Part of Advances in Neural Information Processing Systems 26 (NIPS 2013)
Nagarajan Natarajan, Inderjit S. Dhillon, Pradeep K. Ravikumar, Ambuj Tewari
In this paper, we theoretically study the problem of binary classification in the presence of random classification noise --- the learner, instead of seeing the true labels, sees labels that have independently been flipped with some small probability. Moreover, random label noise is \emph{class-conditional} --- the flip probability depends on the class. We provide two approaches to suitably modify any given surrogate loss function. First, we provide a simple unbiased estimator of any loss, and obtain performance bounds for empirical risk minimization in the presence of iid data with noisy labels. If the loss function satisfies a simple symmetry condition, we show that the method leads to an efficient algorithm for empirical minimization.

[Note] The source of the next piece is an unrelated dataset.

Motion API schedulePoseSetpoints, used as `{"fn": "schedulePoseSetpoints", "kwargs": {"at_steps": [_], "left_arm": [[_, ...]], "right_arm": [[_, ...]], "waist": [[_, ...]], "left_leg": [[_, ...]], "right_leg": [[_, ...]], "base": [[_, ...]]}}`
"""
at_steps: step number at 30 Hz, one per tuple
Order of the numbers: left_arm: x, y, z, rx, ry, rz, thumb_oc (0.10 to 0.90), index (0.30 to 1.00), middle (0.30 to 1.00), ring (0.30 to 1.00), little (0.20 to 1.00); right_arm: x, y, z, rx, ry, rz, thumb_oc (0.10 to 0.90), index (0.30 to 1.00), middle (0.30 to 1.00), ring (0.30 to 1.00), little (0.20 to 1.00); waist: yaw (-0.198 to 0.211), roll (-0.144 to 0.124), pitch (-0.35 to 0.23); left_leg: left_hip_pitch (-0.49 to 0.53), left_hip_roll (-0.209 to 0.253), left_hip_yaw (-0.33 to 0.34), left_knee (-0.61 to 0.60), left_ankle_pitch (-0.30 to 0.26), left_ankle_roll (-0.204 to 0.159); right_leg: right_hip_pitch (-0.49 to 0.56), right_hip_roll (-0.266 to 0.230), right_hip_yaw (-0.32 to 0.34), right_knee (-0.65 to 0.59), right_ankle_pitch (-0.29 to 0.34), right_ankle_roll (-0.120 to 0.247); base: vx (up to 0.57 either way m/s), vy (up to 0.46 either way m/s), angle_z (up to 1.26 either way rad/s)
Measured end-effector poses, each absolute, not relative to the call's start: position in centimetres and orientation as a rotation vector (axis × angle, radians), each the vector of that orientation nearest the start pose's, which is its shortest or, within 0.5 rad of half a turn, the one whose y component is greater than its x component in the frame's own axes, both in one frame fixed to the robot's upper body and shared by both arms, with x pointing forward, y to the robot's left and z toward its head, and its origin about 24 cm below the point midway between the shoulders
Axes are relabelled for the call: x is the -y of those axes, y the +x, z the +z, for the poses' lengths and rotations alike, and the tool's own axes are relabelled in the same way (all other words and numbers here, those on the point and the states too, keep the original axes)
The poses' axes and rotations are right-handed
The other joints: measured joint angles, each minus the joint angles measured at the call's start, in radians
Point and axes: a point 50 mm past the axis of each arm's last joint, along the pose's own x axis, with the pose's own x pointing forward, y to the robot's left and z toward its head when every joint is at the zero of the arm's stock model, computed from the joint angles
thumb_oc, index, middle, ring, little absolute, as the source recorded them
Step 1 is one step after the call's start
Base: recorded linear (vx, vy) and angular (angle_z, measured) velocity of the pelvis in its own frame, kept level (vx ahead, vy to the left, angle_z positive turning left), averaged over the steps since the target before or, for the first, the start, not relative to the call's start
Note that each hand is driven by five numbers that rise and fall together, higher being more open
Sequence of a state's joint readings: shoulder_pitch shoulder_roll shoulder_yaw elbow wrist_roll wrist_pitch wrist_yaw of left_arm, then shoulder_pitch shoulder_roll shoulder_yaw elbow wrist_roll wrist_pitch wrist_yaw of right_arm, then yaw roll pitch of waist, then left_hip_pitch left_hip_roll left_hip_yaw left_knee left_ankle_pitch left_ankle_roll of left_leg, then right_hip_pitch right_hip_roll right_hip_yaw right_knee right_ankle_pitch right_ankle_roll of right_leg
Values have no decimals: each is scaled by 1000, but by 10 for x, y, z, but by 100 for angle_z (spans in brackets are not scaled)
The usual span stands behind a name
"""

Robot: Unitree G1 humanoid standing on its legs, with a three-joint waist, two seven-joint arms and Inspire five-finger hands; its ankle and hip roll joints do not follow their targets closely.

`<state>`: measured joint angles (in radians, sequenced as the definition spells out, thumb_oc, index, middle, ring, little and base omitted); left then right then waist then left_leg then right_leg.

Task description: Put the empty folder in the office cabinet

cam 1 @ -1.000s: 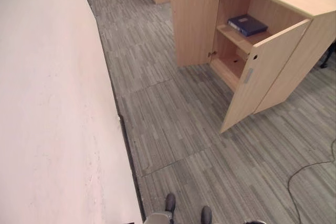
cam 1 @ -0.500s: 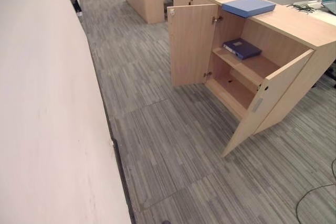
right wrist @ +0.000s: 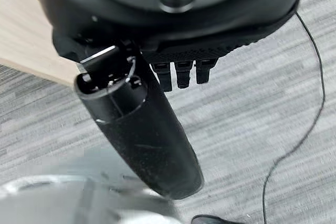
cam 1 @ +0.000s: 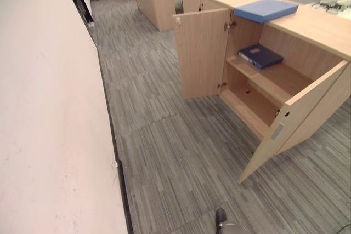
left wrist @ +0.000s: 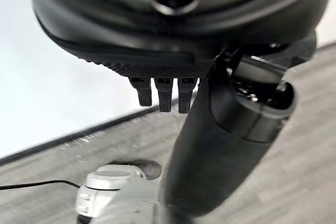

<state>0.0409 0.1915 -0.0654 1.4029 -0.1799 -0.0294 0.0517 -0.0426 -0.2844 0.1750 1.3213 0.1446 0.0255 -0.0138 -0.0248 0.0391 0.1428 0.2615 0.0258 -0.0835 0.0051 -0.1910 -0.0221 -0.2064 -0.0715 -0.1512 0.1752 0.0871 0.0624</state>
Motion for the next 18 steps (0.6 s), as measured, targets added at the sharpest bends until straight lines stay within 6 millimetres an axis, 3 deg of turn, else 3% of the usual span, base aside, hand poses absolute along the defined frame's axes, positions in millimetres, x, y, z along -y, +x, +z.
{"fn": "schedulePoseSetpoints", "kwargs": {"at_steps": [1, 6, 12, 14, 15, 18], "left_arm": [[-228, 36, -173, -1397, 75, 273, 800, 900, 900, 900, 900], [-229, 42, -172, -1391, 81, 277, 800, 900, 900, 900, 900], [-230, 35, -173, -1418, 89, 273, 800, 900, 900, 900, 900], [-230, 38, -173, -1410, 101, 261, 800, 900, 900, 900, 900], [-231, 50, -171, -1375, 153, 209, 800, 900, 900, 900, 900], [-231, 65, -169, -1332, 232, 139, 800, 900, 900, 900, 900]], "right_arm": [[255, 91, -157, -1264, -235, -158, 800, 900, 900, 900, 900], [256, 103, -154, -1230, -217, -174, 800, 900, 900, 900, 900], [259, 112, -151, -1226, -220, -165, 800, 900, 900, 900, 900], [261, 109, -152, -1233, -224, -168, 800, 900, 900, 900, 900], [262, 108, -152, -1240, -230, -164, 800, 900, 900, 900, 900], [259, 102, -154, -1263, -247, -129, 800, 900, 900, 900, 900]], "waist": [[-14, 10, 0], [-24, 16, -5], [-21, 26, -12], [-24, 25, -14], [-22, 24, -16], [-18, 2, -43]], "left_leg": [[-9, 27, -8, 12, -10, -17], [-44, 54, -46, 31, -2, -30], [-50, 87, -86, 13, 3, -43], [-52, 95, -87, 21, 20, -68], [-67, 106, -91, 60, 25, -77], [-73, 122, -95, 100, 75, -138]], "right_leg": [[6, 8, -54, -5, -9, -11], [4, 11, -87, -7, -22, -23], [-37, 15, -117, 102, -116, -48], [-22, 20, -135, 97, -126, -56], [3, 27, -155, 78, -135, -55], [54, 53, -168, 31, -147, -73]], "base": [[333, -153, 7], [355, -189, 29], [308, -197, 23], [202, -154, 29], [213, -185, 32], [267, -249, 18]]}}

Second, by leveraging a reduction of risk minimization under noisy labels to classification with weighted 0-1 loss, we suggest the use of a simple weighted surrogate loss, for which we are able to obtain strong empirical risk bounds. This approach has a very remarkable consequence --- methods used in practice such as biased SVM and weighted logistic regression are provably noise-tolerant. On a synthetic non-separable dataset, our methods achieve over 88\% accuracy even when 40\% of the labels are corrupted, and are competitive with respect to recently proposed methods for dealing with label noise in several benchmark datasets.